- Task goal: Output the full listing below exactly as it reads, and skip anything that is a picture.

-.-.-

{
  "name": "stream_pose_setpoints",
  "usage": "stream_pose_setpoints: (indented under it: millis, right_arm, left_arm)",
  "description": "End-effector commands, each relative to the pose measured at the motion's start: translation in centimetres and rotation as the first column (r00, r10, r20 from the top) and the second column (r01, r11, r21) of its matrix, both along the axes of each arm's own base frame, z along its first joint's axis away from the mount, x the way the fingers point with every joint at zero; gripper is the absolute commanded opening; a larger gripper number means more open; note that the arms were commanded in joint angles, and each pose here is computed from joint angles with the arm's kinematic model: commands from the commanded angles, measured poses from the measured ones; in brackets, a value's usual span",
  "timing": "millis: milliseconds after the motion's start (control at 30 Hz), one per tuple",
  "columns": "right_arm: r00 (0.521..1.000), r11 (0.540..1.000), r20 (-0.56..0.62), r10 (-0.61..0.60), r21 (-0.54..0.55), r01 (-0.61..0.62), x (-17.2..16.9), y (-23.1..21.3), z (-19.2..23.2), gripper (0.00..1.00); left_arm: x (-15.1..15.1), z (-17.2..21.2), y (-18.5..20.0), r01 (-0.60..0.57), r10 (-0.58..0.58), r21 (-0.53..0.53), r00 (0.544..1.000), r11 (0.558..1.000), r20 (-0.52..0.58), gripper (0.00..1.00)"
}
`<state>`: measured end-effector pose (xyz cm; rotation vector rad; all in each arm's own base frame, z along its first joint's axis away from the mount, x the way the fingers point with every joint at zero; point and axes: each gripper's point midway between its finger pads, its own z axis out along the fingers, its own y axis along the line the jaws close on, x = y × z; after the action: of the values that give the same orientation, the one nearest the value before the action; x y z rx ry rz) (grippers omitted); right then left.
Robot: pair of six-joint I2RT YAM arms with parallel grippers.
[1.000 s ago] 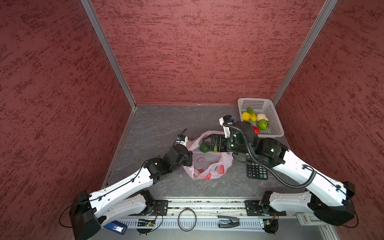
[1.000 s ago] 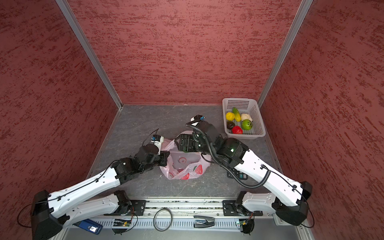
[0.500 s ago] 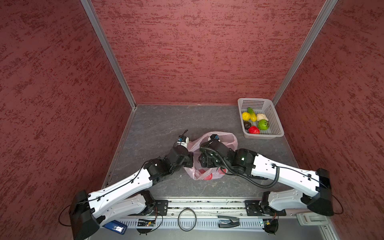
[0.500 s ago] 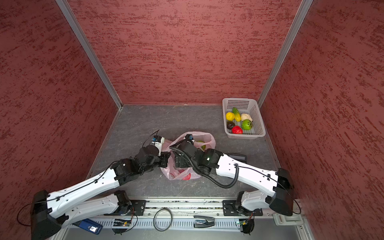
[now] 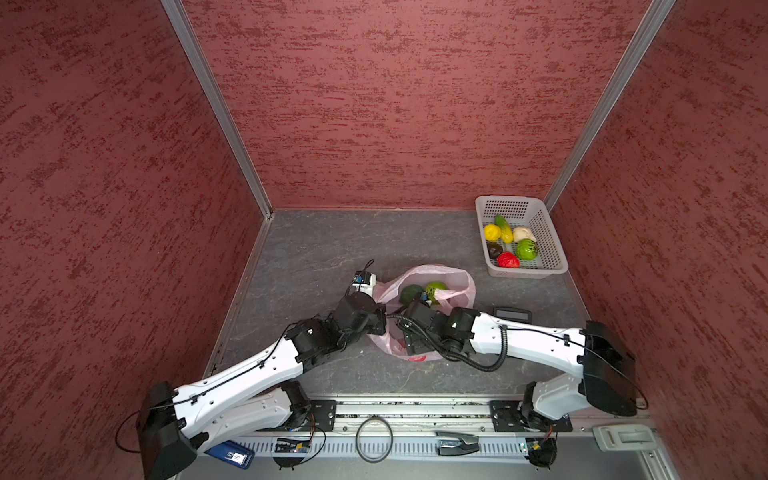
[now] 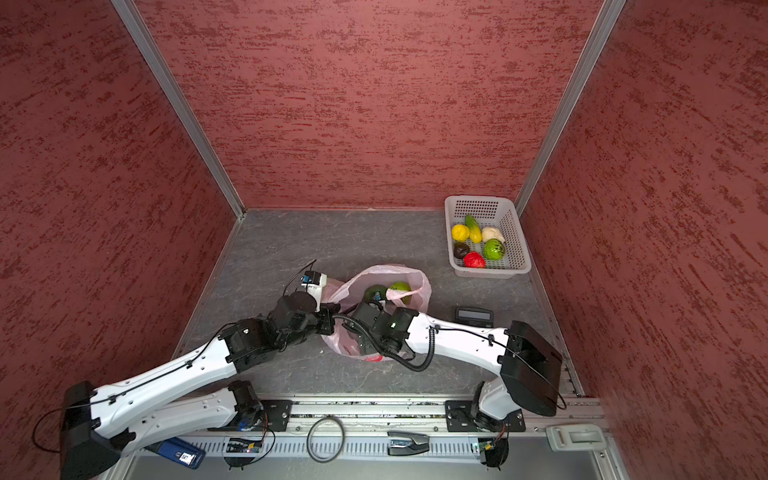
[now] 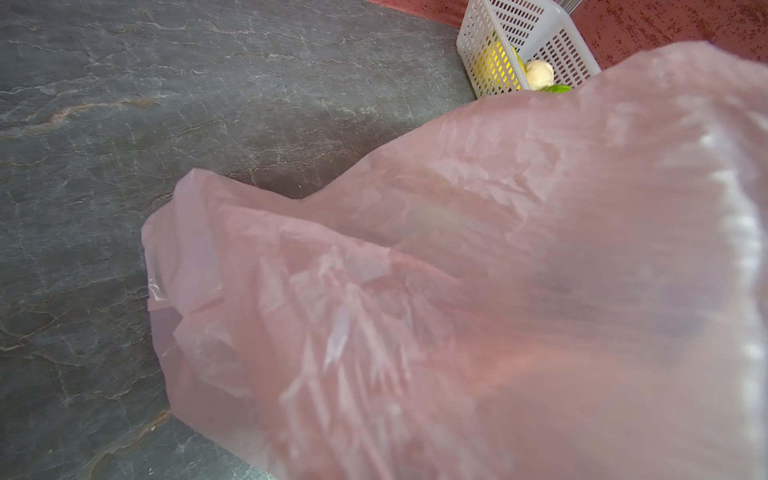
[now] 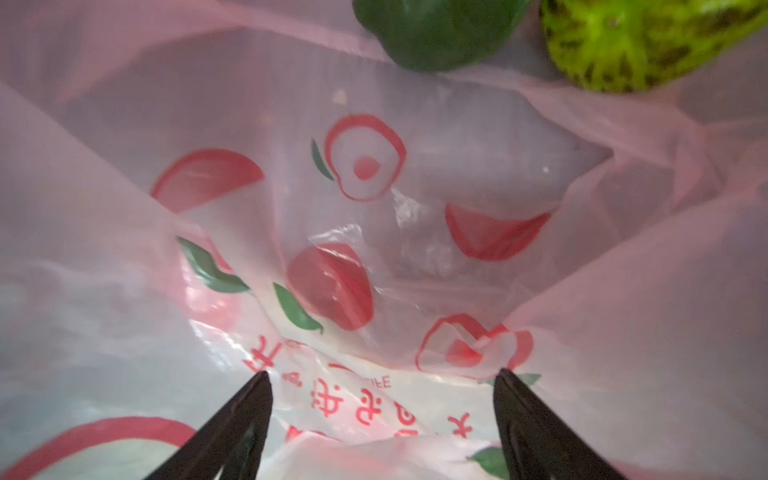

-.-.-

- Answer space:
{
  "name": "stream_pose_setpoints",
  "usage": "stream_pose_setpoints: (indented under it: millis, right_arm, left_arm)",
  "description": "End-effector commands, each relative to the pose measured at the motion's start: translation in centimetres and rotation as the first column (r00, r10, r20 from the top) and the second column (r01, r11, r21) of its matrix, both along the axes of each arm's own base frame, z along its first joint's axis away from the mount, x the way the fingers point with every joint at zero; gripper is the absolute commanded opening; a larger gripper number means more open; note that the arms were commanded in joint angles, and each pose here is computed from joint angles with the arm's kinematic model: commands from the commanded angles, measured poses from the measured ones; in brackets, a value's usual span",
  "timing": "millis: milliseconds after the motion's start (control at 30 Hz), one per tuple",
  "columns": "right_arm: r00 (0.521..1.000), r11 (0.540..1.000), r20 (-0.56..0.62), r10 (-0.61..0.60), r21 (-0.54..0.55), r01 (-0.61..0.62), x (-17.2..16.9), y (-23.1..21.3), z (-19.2..23.2), gripper (0.00..1.00); left_arm: x (-15.1..15.1), z (-17.2..21.2), y (-18.5..20.0), r01 (-0.60..0.57), r10 (-0.58..0.58), r21 (-0.53..0.53), r00 (0.544..1.000), r11 (0.558..1.000), r20 (-0.52..0.58), gripper (0.00..1.00)"
}
`<state>`: measured end-effector pose (xyz cm; rotation vector rad; all in each arm's own base frame, z along its first joint's axis away from the mount, x the way the fingers point with every joint at zero; point and axes: each gripper's point midway between its finger pads, its own z axis out along the fingers, its own y axis along the line the jaws close on, x = y × z; after the action: of the values that give the same orientation, the one nearest the value before the action; x y z rx ry rz) (grippers omitted); right then left.
Robot: pair of six-joint I2RT YAM arms with parallel grippers.
[1.000 s ago] 
[1.000 s ago] 
[0.500 s ago] 
[0.500 s ago] 
[now] 
[now] 
[now] 
[now] 

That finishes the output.